We get up close and personal with three of Lenovo's reinventions of the ultraportable laptop, and offer up our quick-take observations.

Scott Stein Editor at Large
I started with CNET reviewing laptops in 2009. Now I explore wearable tech, VR/AR, tablets, gaming and future/emerging trends in our changing world. Other obsessions include magic, immersive theater, puzzles, board games, cooking, improv and the New York Jets. My background includes an MFA in theater which I apply to thinking about immersive experiences of the future.
Expertise VR and AR, gaming, metaverse technologies, wearable tech, tablets Credentials
  • Nearly 20 years writing about tech, and over a decade reviewing wearable tech, VR, and AR products and apps
Scott Stein
4 min read

LAS VEGAS--Lenovo has made an impressive splash at this year's CES and the main halls haven't even opened up yet: its bold new takes on ultramobile notebooks--the IdeaPad U1 Hybrid, Skylight, and IdeaPad S10-3t--have caused a big stir and bigger discussions as to whether each will perform as well as they look. In a one-on-one hands-on today, we got a chance to spend time with all three and their more buttoned-down IdeaPad S10-3, and our impressions are positive but mixed.

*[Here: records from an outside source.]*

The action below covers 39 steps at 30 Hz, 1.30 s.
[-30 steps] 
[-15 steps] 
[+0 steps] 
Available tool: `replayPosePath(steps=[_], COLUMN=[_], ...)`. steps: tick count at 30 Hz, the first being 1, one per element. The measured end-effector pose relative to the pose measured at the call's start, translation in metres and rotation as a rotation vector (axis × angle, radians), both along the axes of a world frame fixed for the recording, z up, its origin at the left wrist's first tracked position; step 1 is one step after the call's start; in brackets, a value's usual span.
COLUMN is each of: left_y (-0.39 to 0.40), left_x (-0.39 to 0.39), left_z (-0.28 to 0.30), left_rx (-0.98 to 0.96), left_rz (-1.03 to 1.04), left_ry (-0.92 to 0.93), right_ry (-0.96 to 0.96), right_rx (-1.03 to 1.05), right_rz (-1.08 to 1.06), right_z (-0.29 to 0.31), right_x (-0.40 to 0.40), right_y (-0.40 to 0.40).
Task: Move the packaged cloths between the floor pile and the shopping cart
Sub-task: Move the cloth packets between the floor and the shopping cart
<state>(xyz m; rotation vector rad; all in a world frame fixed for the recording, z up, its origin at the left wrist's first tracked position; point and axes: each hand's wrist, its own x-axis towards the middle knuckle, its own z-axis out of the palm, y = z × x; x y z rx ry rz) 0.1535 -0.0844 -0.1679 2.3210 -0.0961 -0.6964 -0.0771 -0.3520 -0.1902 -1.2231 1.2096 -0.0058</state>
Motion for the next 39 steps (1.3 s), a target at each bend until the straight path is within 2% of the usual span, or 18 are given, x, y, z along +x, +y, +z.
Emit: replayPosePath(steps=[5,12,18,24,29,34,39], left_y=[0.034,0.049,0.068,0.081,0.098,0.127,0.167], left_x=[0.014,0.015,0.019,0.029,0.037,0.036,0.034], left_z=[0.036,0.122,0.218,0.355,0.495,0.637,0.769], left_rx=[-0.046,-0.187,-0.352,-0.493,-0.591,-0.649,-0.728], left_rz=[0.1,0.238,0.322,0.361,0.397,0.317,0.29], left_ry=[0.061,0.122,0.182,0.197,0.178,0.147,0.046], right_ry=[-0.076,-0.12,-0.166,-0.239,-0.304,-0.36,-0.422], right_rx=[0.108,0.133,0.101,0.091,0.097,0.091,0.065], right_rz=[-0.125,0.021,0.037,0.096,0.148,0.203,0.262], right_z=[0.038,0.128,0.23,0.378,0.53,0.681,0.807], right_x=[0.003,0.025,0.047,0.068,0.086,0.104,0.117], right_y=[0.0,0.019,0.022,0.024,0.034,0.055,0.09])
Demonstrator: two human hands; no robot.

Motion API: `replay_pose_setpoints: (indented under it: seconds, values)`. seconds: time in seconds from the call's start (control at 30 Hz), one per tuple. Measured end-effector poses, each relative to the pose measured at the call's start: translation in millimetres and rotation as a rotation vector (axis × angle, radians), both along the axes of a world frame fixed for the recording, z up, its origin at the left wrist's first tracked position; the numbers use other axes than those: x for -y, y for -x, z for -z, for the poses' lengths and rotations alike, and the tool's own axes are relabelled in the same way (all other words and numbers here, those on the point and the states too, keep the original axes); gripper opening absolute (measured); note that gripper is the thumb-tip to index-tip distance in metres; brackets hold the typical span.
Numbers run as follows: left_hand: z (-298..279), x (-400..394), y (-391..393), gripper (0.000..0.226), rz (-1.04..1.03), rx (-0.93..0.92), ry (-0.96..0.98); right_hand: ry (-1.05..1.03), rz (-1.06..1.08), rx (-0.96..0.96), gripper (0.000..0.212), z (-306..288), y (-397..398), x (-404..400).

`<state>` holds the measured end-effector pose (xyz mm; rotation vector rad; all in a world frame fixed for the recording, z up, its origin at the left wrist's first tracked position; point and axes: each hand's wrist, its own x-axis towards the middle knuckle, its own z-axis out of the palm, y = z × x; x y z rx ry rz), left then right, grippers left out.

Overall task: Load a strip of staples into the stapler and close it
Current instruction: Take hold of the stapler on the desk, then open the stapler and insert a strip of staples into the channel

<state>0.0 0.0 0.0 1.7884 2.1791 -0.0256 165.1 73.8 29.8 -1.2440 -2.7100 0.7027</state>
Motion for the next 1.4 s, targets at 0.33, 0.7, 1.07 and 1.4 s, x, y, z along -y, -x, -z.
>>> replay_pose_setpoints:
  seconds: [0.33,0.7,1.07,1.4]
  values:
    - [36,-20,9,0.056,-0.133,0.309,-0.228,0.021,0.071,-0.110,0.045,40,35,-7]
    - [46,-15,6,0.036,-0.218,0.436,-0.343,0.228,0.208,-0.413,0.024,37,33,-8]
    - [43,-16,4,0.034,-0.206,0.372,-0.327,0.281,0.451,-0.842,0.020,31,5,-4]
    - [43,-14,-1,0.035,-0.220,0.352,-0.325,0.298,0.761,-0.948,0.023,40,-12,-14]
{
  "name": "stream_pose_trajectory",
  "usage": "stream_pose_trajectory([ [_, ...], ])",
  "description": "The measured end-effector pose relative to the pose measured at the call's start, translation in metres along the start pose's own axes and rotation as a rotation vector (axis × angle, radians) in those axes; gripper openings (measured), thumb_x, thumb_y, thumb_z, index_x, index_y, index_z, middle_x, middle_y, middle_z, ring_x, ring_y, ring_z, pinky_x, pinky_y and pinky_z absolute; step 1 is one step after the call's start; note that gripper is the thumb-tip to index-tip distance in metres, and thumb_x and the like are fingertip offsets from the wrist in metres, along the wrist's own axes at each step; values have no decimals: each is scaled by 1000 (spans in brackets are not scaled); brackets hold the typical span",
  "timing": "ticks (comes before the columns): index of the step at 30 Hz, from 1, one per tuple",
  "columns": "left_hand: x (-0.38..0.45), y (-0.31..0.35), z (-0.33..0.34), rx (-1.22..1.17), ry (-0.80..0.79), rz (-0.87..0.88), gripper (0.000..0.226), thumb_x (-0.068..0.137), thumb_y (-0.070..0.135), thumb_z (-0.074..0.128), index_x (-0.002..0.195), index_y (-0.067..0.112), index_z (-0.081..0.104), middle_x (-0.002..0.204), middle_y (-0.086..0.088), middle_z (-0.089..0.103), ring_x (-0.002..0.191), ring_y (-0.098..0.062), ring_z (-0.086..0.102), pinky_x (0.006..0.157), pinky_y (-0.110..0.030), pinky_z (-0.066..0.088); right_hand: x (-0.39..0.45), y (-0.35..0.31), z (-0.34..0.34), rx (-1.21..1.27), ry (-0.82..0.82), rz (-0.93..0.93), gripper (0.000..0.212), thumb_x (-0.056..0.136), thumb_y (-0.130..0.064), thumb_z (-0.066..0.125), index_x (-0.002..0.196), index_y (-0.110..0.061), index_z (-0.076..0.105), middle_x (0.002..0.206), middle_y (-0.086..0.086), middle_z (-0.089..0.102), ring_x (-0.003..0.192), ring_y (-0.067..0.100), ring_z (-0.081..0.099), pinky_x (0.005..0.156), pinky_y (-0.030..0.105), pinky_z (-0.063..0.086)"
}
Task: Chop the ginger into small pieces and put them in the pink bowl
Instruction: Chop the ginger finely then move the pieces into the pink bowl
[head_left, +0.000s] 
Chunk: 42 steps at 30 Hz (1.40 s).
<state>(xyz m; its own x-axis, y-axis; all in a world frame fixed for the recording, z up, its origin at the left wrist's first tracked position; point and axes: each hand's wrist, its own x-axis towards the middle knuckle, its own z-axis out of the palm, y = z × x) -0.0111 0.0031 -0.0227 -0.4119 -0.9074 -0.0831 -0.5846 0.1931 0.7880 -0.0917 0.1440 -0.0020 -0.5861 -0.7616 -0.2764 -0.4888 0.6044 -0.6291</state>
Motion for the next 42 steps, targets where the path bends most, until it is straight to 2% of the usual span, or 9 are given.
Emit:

To start with, the Lenovo IdeaPad U1 Hybrid is a fascinating idea. The sleek round notebook has a form almost like the old clamshell iBooks from years ago, or a Motorola PEBL as a laptop. Textured surfaces on the inside and a shiny, translucent ruby lid give the machine an instantly eye-catching appeal. The showcase feature of the U1--the undocking of its 11.6-inch screen to become its own handheld Qualcomm Snapdragon-powered tablet--is accomplished via a pin dock at the base of the screen that activates Wndows 7 when attached, or turns on Lenovo's Skylight Linux-based OS when detached. Lenovo representatives handled the undocking for us, and it makes us curious as to how delicate the procedure is and whether the laptop might accidentally disconnect under casual use, but the tablet screen feels solid and attractive on its own.

Lenovo IdeaPad U1 Hybrid Notebook (photos)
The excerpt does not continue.